JUBA – United Nations World Food Programme (WFP) Executive Director David Beasley today congratulated leaders of Sudan and one of the country’s rebel groups for agreeing to principles to resolve their conflict including that freedom of religion would be guaranteed to all Sudanese in a civil, democratic federal state. “It’s a great day, a day of peace,” Beasley said. “But peace is not made on paper. Peace is made in the heart. And these leaders have come together around the power of the heart. This spirit is the spirit that will carry forward South Sudan and Sudan to a great future for all the children will be blessed because the leaders this day are peacemakers.”
“At the World Food Programme, we use food as a weapon of peace. And at the United Nations, we’re grateful for the leadership and the support of everyone here,” he told a meeting of the two parties in the South Sudan capital of Juba.
“I look to the day that we (WFP) are no longer here because South Sudan and Sudan are not only feeding their own people, but they are feeding all of Africa and the rest of the world,” Beasley said. “But that can’t happen without the building blocks of peace.”

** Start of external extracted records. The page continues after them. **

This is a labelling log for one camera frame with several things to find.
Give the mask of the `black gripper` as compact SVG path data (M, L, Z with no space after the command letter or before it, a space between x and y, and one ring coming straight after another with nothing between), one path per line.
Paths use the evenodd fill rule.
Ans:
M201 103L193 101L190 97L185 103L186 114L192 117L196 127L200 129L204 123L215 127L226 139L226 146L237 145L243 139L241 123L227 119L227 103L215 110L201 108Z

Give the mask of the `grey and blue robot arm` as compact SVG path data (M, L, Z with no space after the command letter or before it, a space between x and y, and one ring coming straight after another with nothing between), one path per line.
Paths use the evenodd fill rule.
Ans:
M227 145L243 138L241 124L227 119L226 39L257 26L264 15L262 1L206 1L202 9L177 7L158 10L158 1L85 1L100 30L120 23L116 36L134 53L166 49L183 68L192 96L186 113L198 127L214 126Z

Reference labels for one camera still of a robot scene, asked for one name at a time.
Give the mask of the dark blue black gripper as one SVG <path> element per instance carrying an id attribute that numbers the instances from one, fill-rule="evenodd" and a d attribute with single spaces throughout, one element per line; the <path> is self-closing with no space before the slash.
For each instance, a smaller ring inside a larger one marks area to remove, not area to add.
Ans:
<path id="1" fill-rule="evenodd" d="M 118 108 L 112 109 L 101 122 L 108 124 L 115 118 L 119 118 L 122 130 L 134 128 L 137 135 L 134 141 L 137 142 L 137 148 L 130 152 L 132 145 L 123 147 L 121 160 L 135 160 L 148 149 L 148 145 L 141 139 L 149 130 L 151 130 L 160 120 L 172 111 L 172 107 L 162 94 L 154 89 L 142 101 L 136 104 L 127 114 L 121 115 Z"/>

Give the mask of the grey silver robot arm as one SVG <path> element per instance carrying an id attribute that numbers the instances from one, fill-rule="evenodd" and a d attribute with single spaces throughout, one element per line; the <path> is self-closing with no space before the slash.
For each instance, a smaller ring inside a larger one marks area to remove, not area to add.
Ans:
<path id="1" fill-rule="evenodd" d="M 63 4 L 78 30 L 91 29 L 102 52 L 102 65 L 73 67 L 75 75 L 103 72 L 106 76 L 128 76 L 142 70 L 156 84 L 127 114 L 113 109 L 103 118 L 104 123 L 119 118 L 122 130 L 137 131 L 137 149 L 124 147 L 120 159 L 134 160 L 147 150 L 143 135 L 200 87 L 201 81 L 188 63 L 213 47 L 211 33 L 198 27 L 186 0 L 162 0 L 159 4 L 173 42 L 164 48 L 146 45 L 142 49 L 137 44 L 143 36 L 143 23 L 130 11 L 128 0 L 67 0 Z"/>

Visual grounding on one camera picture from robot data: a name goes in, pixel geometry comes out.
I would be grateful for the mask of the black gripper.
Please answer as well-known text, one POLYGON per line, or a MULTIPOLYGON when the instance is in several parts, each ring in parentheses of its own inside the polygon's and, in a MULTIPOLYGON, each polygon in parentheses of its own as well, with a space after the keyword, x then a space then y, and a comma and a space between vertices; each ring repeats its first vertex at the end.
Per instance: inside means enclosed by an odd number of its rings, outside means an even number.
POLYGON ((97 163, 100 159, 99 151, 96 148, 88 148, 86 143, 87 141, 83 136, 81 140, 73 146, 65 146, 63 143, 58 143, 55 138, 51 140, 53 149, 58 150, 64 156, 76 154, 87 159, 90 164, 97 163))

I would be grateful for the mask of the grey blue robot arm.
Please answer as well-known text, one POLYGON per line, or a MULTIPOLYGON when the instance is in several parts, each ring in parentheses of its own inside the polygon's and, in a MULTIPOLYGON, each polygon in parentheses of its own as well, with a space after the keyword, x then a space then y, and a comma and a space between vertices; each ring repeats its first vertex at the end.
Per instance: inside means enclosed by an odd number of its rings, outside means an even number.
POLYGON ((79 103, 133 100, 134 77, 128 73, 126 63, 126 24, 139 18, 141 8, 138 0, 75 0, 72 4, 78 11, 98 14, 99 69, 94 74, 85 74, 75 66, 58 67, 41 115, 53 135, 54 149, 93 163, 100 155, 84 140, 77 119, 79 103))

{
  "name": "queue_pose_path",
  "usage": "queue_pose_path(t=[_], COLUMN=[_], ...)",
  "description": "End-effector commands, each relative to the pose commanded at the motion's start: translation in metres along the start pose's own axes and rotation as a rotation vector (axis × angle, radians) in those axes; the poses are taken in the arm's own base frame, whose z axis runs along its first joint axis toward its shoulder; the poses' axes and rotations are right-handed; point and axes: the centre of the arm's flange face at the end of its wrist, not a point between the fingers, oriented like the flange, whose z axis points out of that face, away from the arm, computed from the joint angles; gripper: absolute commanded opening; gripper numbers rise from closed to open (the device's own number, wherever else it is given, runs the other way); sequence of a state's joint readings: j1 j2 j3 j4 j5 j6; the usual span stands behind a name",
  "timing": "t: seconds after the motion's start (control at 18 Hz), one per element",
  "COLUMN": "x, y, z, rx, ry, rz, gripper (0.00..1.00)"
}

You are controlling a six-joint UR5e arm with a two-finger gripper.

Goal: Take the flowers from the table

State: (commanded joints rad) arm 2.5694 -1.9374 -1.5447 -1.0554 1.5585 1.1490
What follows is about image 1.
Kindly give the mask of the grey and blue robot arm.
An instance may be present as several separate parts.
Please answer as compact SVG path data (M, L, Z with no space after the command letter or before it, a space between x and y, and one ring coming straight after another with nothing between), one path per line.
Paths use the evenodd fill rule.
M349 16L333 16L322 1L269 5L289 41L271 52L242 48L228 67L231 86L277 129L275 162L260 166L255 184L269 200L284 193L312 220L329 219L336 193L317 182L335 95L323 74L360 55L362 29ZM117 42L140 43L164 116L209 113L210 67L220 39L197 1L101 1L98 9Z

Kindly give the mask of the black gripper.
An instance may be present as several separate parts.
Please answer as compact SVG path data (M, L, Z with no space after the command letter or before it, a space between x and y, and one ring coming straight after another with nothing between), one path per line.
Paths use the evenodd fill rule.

As part of the principles as the basis for resolving the conflict in Sudan, the government and SPLM-N agreed on the establishment of a civil, democratic federal state in Sudan where freedom of religion would be guaranteed to all Sudanese and the country should have a single professional national army committed to protecting national security.
Lt. Gen. Abdel Fattah Al-Burhan the Chairman of the Transitional Sovereignty Council of the Republic of Sudan signed the agreement on Sunday in Juba with Abdelaziz Adam al-Hilu, chairman of the Sudan People’s Liberation Movement-North (SPLM-N). The pact was witnessed by South Sudan President Salva Kiir Mayardit and Beasley.
Beasley and Sudan Prime Minister Abdalla Hamdok visited the Nuba Mountains in Sudan in January 2020 on a confidence building mission and were received by SPLM-N leader Al-Hilu. Beasley used his good offices to facilitate the first visit of Sudanese officials to non-government-controlled areas in South Kordofan in more than nine years.